Occupational Licensing and the Earnings Gap

by James A. Bacon

Many reasons are proffered for the increasing earnings gap in the United States, running the gamut from globalization and automation to the breakdown of the family and the failures of the education system. Here’s another contributor to throw into the pot: the steady rise of occupational licensing.

Think of occupational licensing as the white collar’s answer to labor unions. Licensed occupations don’t engage in collective bargaining or go on strikes, but they do lobby statehouses around the country to erect barriers to entry in their profession, thus restricting competition and enabling members of the profession to maintain higher earnings than they could in a more open labor market.

Occupational licensing has risen in direct proportion to which trade unionism has declined. In 1950, only 5% of the United States workforce belonged to occupations requiring a license. In 2006, 29% of the workforce did. (Click on chart for more legible image.) Additionally, licensing requirements have tended to become more restrictive over time.

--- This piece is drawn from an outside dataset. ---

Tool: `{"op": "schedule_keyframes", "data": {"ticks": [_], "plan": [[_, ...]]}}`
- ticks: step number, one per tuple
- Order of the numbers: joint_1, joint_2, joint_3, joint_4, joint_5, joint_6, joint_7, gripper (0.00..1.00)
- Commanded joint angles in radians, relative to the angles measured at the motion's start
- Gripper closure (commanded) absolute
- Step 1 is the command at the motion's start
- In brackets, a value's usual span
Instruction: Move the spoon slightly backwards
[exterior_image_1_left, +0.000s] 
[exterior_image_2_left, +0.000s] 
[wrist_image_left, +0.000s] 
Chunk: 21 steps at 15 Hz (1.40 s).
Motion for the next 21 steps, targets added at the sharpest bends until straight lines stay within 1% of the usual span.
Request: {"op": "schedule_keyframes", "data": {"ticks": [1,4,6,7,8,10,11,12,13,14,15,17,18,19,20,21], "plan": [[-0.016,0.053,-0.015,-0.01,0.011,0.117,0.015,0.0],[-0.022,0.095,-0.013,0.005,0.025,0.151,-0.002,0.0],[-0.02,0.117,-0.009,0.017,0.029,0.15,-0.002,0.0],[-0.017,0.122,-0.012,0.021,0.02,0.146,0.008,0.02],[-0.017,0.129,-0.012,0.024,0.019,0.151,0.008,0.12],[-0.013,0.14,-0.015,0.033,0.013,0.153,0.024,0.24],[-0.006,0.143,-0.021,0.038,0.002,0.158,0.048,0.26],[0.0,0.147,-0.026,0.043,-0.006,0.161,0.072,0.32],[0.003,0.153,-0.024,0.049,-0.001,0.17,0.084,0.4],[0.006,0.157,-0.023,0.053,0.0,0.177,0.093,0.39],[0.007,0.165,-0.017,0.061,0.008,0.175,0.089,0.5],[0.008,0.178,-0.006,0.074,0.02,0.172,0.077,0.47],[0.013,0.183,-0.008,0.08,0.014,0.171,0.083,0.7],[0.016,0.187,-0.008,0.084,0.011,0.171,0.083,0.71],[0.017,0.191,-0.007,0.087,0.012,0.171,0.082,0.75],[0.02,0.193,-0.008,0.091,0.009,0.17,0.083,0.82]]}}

Occupations include almost every profession associated with health care and extend to work as obscure as African hair braiding and Asian eyebrow threading, writes Courtney O’Sullivan in an issue brief for the National Center for Policy Analysis. She concludes: “Many jobs could be performed by unlicensed individuals at a lower cost, without sacrificing safety or quality. Licensing decreases the rate of job growth by an average of 20 percent and costs the economy an estimated $34.8 billion to $41.7 billion per year, in 2000 dollars, reports the Reason Foundation.”

Cosmetologists defending their occupational turf doesn’t contribute measurably to the wealth gap but physicians, lawyers, physical therapists, optometrists and other higher-end professions defending their turf does. Just one more example of how the rich and privileged wield the coercive power of government to stay rich and privileged.